The rotation of the upper arm drives the forearm to swing and is subject to its inertial resistance.

The swing of the upper arm drives the forearm to move and is subject to its inertial resistance.

5? The forearm-related muscle mass force makes the forearm and hand move, and at the same time, it will produce a reverse reaction moment to the end of the upper arm through the elbow joint. The typical scene of this phenomenon in table tennis is to close the forearm and swing the wrist. Such as backhand cross, quick tear, pull the ball, etc. Are the most commonly used backhand series techniques (Figure 5). The * * * characteristic of its action is that the forearm and wrist swing and rub the ball to the right and front when swinging. This will produce a left reaction to the elbow. The elbow (including the end of the upper arm) will move slightly to the left, which will affect the stability of the elbow fulcrum.

To sum up, when playing ball, the movement of the upper arm is mainly influenced by four forces or moments when clapping hands (plus gravity is five forces): 1 shoulder strength (the point of action is at the upper end of humerus), 2 related muscle mass force of the upper arm itself (the point of action is at the attachment point of related muscle tendons on humerus), 3 reaction force when the upper arm drives the forearm to move (the point of action is at the lower end of humerus), and 4 reaction force of the forearm force (the point of action is at Generally speaking, 1, 2 is always greater than 3,4, that is, the whole arm still accelerates the swing movement after the strength overcomes the resistance. Because the body parts that produce 1 2 are lower limbs, trunk and clapping upper arms, only clapping forearms and hands produce 3,4. Compared with the two, there is a big gap between quality and strength. The principle of joint activity sequence is always that big joints drive small joints. Shoulder joint >: elbow joint > wrist joint The resultant force and moment of the five forces are the direct driving force of the upper arm movement (Figure 6).
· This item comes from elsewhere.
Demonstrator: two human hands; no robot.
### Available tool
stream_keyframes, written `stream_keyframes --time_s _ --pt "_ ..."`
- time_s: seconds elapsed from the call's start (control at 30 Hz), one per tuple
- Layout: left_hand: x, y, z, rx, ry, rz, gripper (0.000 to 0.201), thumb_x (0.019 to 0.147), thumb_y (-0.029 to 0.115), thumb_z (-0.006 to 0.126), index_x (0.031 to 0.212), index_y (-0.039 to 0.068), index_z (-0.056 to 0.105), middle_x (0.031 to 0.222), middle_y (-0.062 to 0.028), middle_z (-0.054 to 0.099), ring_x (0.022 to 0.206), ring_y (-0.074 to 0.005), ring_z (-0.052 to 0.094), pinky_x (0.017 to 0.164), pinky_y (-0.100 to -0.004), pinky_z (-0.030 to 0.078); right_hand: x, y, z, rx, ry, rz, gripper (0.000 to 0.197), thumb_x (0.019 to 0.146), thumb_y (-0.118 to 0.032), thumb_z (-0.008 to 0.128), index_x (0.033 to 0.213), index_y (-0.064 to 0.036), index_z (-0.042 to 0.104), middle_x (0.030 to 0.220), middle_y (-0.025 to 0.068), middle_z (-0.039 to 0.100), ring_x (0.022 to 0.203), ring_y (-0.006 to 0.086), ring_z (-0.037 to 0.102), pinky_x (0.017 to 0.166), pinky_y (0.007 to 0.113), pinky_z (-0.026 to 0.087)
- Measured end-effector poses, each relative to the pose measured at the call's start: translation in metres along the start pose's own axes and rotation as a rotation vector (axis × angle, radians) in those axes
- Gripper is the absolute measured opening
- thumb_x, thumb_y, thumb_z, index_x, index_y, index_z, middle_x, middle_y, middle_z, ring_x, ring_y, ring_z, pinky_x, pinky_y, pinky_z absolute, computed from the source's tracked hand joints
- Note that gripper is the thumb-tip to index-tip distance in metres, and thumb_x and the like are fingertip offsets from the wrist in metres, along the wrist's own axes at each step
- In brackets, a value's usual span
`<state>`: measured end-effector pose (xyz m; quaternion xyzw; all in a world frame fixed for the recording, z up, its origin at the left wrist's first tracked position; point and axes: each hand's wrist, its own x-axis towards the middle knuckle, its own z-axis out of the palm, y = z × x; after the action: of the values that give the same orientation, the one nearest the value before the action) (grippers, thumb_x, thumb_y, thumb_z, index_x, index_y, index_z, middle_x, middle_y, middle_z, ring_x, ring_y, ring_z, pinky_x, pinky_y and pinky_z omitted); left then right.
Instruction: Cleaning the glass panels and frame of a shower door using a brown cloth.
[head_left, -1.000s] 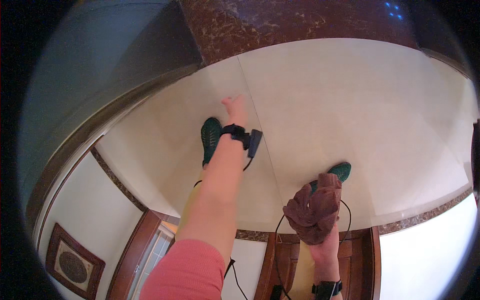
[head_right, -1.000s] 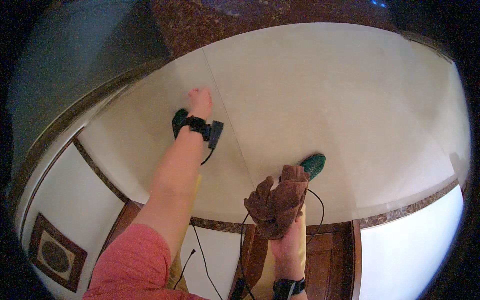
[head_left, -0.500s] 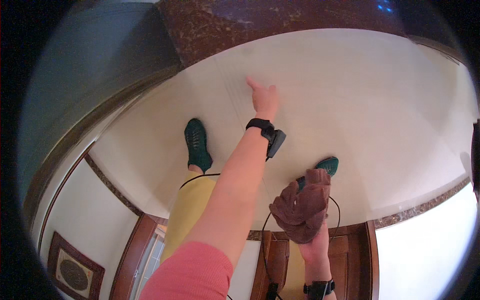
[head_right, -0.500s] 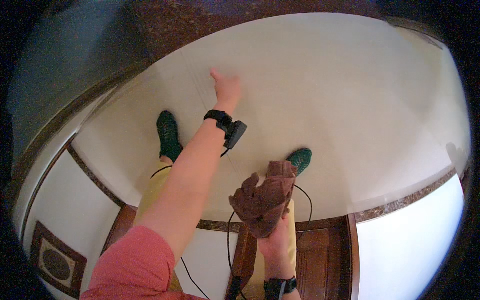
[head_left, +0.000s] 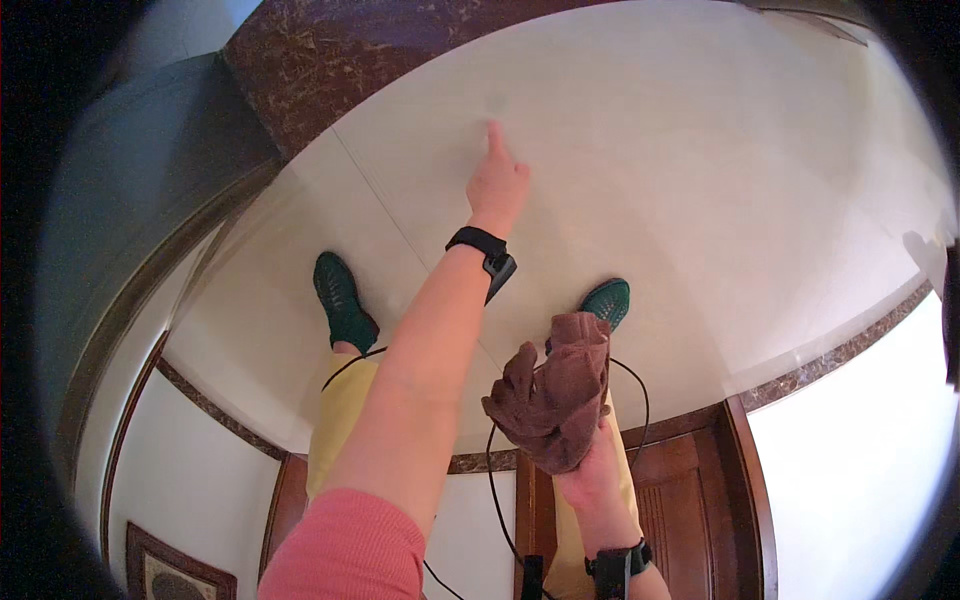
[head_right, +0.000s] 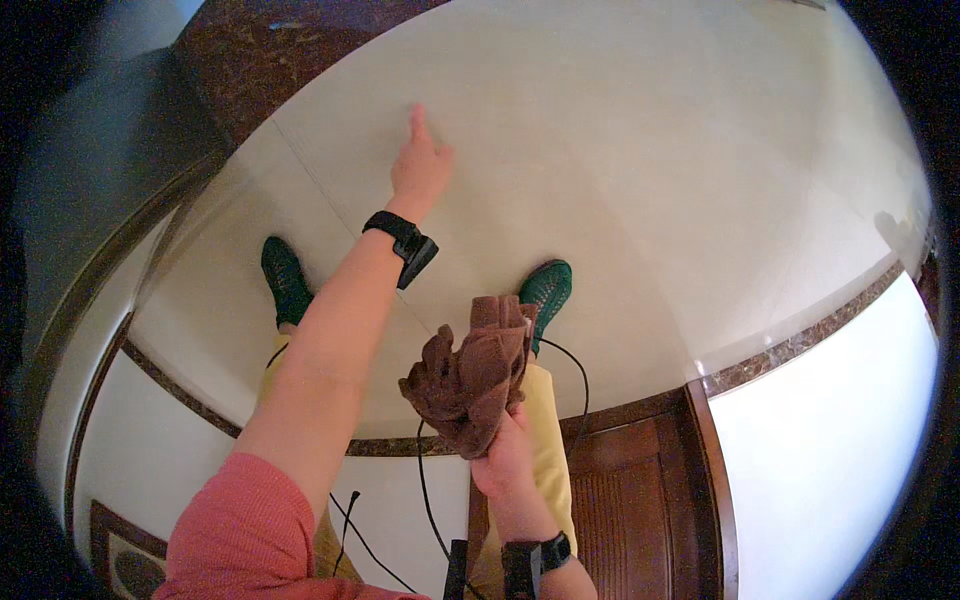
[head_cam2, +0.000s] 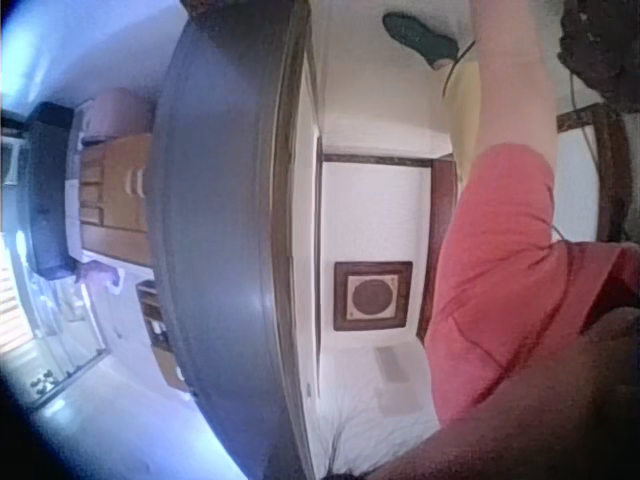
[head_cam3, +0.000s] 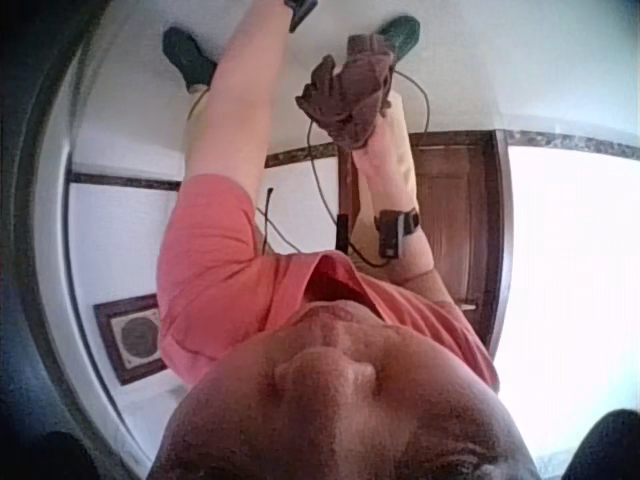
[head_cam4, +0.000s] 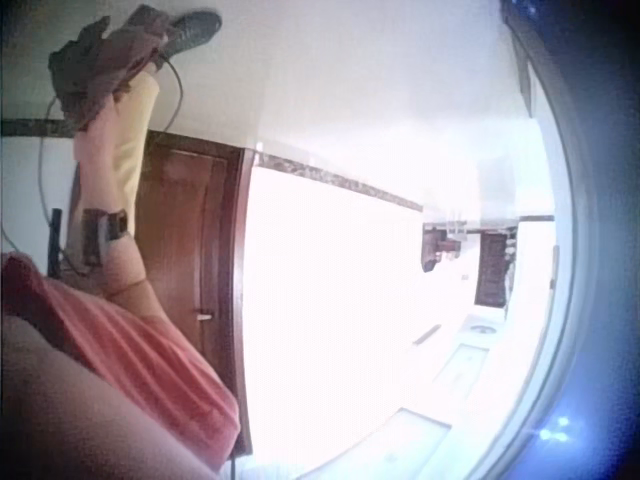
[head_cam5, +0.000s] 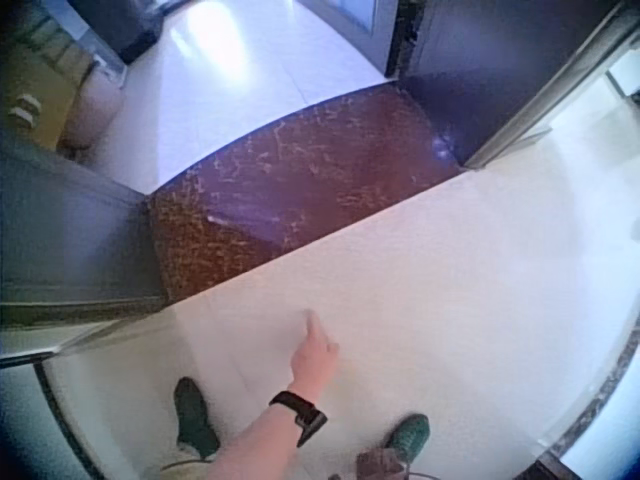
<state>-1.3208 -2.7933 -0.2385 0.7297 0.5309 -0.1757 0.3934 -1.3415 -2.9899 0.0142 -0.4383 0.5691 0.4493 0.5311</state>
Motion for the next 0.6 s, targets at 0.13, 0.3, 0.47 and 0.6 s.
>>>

Swing forward to hit the ball. In fig. 6, green arrows are power 1 and 2, blue arrows are resistors 3 and 4, and red arrows are resultant force. Gravity is downward, regardless of the resultant force.
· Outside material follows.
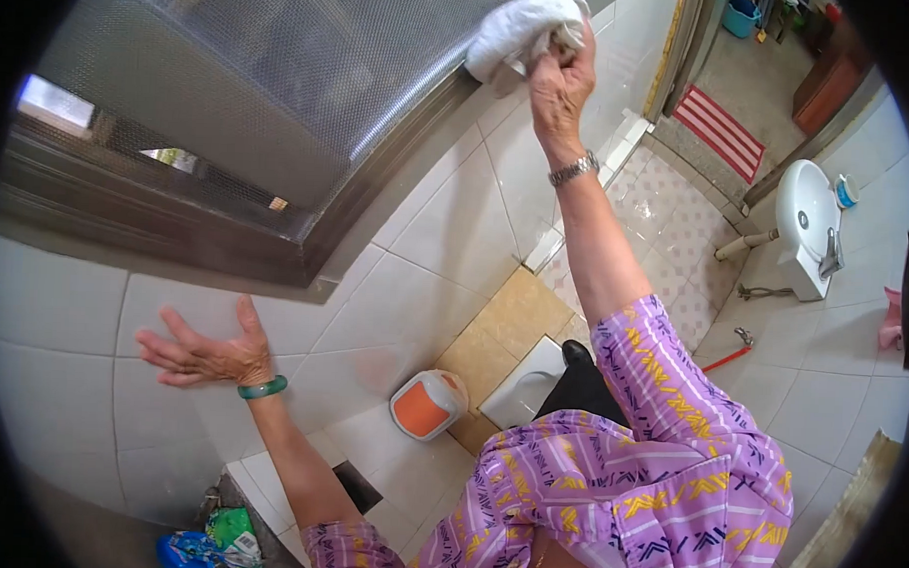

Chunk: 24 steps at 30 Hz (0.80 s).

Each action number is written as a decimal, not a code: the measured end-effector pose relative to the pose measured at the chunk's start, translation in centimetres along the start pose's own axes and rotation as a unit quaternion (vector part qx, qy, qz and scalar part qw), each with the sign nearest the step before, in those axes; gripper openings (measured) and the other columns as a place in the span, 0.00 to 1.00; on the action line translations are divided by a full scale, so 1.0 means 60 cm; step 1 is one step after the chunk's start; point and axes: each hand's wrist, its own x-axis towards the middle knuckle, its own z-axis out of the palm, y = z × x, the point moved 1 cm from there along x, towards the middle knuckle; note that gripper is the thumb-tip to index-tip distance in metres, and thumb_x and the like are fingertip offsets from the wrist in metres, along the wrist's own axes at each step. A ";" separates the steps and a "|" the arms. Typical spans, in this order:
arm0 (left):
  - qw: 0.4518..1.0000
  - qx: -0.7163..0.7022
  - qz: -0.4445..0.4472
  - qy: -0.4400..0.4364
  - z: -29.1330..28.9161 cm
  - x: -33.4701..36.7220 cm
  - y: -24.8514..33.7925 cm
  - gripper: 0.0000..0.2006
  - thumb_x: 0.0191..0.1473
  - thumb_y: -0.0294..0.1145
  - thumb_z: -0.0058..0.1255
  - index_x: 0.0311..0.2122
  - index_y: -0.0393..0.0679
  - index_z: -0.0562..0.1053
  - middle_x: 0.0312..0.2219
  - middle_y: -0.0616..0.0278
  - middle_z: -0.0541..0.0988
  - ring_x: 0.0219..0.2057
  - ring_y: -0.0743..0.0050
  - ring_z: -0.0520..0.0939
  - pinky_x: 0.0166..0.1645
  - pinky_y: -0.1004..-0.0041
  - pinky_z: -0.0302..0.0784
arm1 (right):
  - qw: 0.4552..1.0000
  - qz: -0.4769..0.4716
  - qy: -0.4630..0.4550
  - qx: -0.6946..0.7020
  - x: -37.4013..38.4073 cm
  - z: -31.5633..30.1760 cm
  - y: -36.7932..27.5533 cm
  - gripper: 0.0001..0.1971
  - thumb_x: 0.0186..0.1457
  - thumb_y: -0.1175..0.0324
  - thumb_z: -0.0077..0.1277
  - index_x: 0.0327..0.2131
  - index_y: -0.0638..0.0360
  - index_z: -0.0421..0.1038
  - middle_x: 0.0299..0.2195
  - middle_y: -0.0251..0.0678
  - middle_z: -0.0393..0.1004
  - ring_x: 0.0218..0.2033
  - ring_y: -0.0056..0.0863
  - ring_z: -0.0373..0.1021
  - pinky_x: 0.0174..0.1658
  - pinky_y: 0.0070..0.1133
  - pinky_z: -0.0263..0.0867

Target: The person wipes the tiled wall and window frame using a cloth, then washes and wrings the cloth in a sink before continuing to wipe the window glass and tracks.

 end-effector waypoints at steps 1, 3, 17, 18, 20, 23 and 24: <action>1.000 -0.006 -0.007 -0.018 0.001 0.005 0.011 0.45 0.42 0.68 0.52 0.60 0.49 0.58 0.63 0.48 0.48 0.64 0.43 0.47 0.60 0.40 0.37 | 0.999 -0.017 -0.017 0.031 0.029 0.015 -0.027 0.19 0.53 0.77 0.45 0.50 0.58 0.63 0.39 0.36 0.66 0.33 0.23 0.68 0.40 0.20 0.65; 0.997 -0.068 -0.047 -0.002 0.001 0.026 0.075 0.45 0.39 0.66 0.56 0.59 0.48 0.59 0.63 0.47 0.48 0.64 0.43 0.47 0.59 0.39 0.40 | 0.996 -0.041 -0.077 0.014 0.026 0.047 -0.047 0.19 0.52 0.76 0.45 0.50 0.58 0.64 0.41 0.40 0.68 0.37 0.31 0.70 0.40 0.25 0.66; 0.984 -0.036 -0.155 0.077 0.021 0.038 0.122 0.49 0.33 0.79 0.46 0.57 0.53 0.65 0.64 0.46 0.41 0.63 0.34 0.44 0.56 0.32 0.40 | 0.878 -0.433 -0.203 -0.013 0.098 0.191 -0.110 0.28 0.40 0.77 0.57 0.50 0.51 0.68 0.52 0.48 0.66 0.54 0.46 0.62 0.57 0.35 0.59; 0.985 -0.024 -0.155 0.069 0.020 0.034 0.116 0.49 0.33 0.79 0.46 0.57 0.53 0.65 0.64 0.46 0.41 0.63 0.34 0.44 0.56 0.32 0.40 | 0.859 -0.484 -0.120 -0.114 0.141 0.174 -0.098 0.27 0.40 0.77 0.57 0.49 0.55 0.68 0.52 0.50 0.65 0.55 0.46 0.62 0.56 0.34 0.59; 0.983 -0.056 -0.162 0.069 0.020 0.034 0.111 0.50 0.33 0.79 0.47 0.57 0.53 0.64 0.64 0.45 0.40 0.63 0.34 0.43 0.56 0.31 0.38 | 0.897 -0.384 -0.113 -0.187 0.194 0.135 -0.122 0.22 0.47 0.73 0.51 0.48 0.61 0.66 0.48 0.51 0.67 0.51 0.46 0.63 0.55 0.35 0.57; 0.982 -0.069 -0.168 0.059 0.030 0.041 0.141 0.51 0.31 0.80 0.47 0.57 0.53 0.64 0.64 0.42 0.39 0.63 0.31 0.43 0.54 0.27 0.36 | 0.961 -0.158 -0.069 -0.214 0.319 0.082 -0.100 0.19 0.50 0.75 0.42 0.48 0.64 0.64 0.36 0.44 0.72 0.35 0.36 0.69 0.39 0.28 0.65; 0.981 -0.064 -0.174 0.060 0.027 0.042 0.135 0.51 0.31 0.81 0.46 0.57 0.54 0.64 0.64 0.42 0.39 0.63 0.30 0.43 0.54 0.27 0.36 | 0.988 -0.074 -0.121 -0.054 0.280 0.090 -0.155 0.21 0.51 0.74 0.40 0.50 0.64 0.61 0.34 0.41 0.72 0.34 0.31 0.69 0.38 0.25 0.66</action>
The effect of strength (torque) is easy to observe (that is, swinging the arm to hit the ball), while the effect of resistance (torque) is often concealed or offset by strength (torque), which is not easy to observe. If four forces exist at the same time, the resultant force (torque) can be calculated; If they exist one after another, their cumulative effect on time, that is, momentum or moment of momentum, can be calculated separately.